Exercise objective: The response should be an exact repetition of all the entries.

Given data:
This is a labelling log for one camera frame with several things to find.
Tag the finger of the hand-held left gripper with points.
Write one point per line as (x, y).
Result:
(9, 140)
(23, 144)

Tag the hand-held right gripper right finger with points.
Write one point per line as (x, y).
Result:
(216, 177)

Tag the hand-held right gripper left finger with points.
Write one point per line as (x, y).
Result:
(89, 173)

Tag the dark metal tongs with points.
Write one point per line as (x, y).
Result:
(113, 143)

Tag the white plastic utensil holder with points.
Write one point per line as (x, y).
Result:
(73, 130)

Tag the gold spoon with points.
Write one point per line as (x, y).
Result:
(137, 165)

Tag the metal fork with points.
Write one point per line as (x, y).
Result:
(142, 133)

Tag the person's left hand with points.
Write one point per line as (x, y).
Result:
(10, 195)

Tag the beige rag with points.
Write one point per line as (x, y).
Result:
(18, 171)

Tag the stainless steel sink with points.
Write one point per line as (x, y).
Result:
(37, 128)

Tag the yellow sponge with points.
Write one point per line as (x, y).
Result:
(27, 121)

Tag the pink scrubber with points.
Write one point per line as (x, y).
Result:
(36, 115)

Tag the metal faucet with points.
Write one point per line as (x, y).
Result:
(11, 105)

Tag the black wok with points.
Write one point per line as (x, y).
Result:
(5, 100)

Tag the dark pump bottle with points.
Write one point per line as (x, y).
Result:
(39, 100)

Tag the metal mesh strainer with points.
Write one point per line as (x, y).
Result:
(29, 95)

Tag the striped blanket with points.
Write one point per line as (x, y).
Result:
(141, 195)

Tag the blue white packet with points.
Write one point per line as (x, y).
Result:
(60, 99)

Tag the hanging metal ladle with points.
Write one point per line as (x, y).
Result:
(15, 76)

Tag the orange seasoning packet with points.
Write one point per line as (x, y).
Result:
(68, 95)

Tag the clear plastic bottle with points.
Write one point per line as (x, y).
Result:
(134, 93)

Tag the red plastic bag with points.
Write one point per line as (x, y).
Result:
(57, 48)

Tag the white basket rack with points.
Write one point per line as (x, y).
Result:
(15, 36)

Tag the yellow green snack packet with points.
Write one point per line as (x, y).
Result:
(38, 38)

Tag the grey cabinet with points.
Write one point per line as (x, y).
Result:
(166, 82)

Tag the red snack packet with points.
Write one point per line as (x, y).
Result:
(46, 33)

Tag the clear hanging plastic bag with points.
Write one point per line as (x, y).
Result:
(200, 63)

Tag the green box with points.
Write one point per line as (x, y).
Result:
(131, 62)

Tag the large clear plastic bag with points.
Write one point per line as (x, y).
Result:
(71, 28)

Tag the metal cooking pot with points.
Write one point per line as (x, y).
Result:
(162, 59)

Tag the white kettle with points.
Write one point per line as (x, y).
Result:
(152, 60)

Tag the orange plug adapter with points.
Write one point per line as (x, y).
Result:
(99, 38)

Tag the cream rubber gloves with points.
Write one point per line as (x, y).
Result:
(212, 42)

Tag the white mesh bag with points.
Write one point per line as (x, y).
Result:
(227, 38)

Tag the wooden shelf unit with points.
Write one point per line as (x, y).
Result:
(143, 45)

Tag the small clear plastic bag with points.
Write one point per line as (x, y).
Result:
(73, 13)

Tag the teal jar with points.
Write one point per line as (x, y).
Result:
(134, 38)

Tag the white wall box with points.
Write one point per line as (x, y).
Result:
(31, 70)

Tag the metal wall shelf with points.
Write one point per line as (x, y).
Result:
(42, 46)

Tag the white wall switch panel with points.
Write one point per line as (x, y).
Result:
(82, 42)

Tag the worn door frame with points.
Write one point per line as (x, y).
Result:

Solution to this problem:
This is a labelling log for one camera frame with several things to find.
Tag the finger of the hand-held left gripper with points.
Write one point per line as (x, y).
Result:
(9, 140)
(23, 144)

Tag the hand-held right gripper right finger with points.
Write one point per line as (x, y).
Result:
(216, 177)

Tag the hand-held right gripper left finger with points.
Write one point per line as (x, y).
Result:
(89, 173)

Tag the dark metal tongs with points.
Write one point per line as (x, y).
Result:
(113, 143)

Tag the white plastic utensil holder with points.
Write one point per line as (x, y).
Result:
(73, 130)

Tag the gold spoon with points.
Write one point per line as (x, y).
Result:
(137, 165)

Tag the metal fork with points.
Write one point per line as (x, y).
Result:
(142, 133)

Tag the person's left hand with points.
Write one point per line as (x, y).
Result:
(10, 195)

Tag the beige rag with points.
Write one point per line as (x, y).
Result:
(18, 171)

Tag the stainless steel sink with points.
Write one point per line as (x, y).
Result:
(37, 128)

Tag the yellow sponge with points.
Write one point per line as (x, y).
Result:
(27, 121)

Tag the pink scrubber with points.
Write one point per line as (x, y).
Result:
(36, 115)

Tag the metal faucet with points.
Write one point per line as (x, y).
Result:
(11, 105)

Tag the black wok with points.
Write one point per line as (x, y).
Result:
(5, 100)

Tag the dark pump bottle with points.
Write one point per line as (x, y).
Result:
(39, 100)

Tag the metal mesh strainer with points.
Write one point per line as (x, y).
Result:
(29, 95)

Tag the striped blanket with points.
Write one point per line as (x, y).
Result:
(141, 195)

Tag the blue white packet with points.
Write one point per line as (x, y).
Result:
(60, 99)

Tag the hanging metal ladle with points.
Write one point per line as (x, y).
Result:
(15, 76)

Tag the orange seasoning packet with points.
Write one point per line as (x, y).
Result:
(68, 95)

Tag the clear plastic bottle with points.
Write one point per line as (x, y).
Result:
(134, 93)

Tag the red plastic bag with points.
Write one point per line as (x, y).
Result:
(57, 48)

Tag the white basket rack with points.
Write one point per line as (x, y).
Result:
(15, 36)

Tag the yellow green snack packet with points.
Write one point per line as (x, y).
Result:
(38, 38)

Tag the grey cabinet with points.
Write one point per line as (x, y).
Result:
(166, 82)

Tag the red snack packet with points.
Write one point per line as (x, y).
Result:
(46, 33)

Tag the clear hanging plastic bag with points.
Write one point per line as (x, y).
Result:
(200, 63)

Tag the green box with points.
Write one point per line as (x, y).
Result:
(131, 62)

Tag the large clear plastic bag with points.
Write one point per line as (x, y).
Result:
(71, 28)

Tag the metal cooking pot with points.
Write one point per line as (x, y).
Result:
(162, 59)

Tag the white kettle with points.
Write one point per line as (x, y).
Result:
(152, 60)

Tag the orange plug adapter with points.
Write one point per line as (x, y).
Result:
(99, 38)

Tag the cream rubber gloves with points.
Write one point per line as (x, y).
Result:
(212, 42)

Tag the white mesh bag with points.
Write one point per line as (x, y).
Result:
(227, 38)

Tag the wooden shelf unit with points.
Write one point per line as (x, y).
Result:
(143, 45)

Tag the small clear plastic bag with points.
Write one point per line as (x, y).
Result:
(73, 13)

Tag the teal jar with points.
Write one point per line as (x, y).
Result:
(134, 38)

Tag the white wall box with points.
Write one point per line as (x, y).
Result:
(31, 70)

Tag the metal wall shelf with points.
Write one point per line as (x, y).
Result:
(42, 46)

Tag the white wall switch panel with points.
Write one point per line as (x, y).
Result:
(82, 42)

Tag the worn door frame with points.
Write one point per line as (x, y).
Result:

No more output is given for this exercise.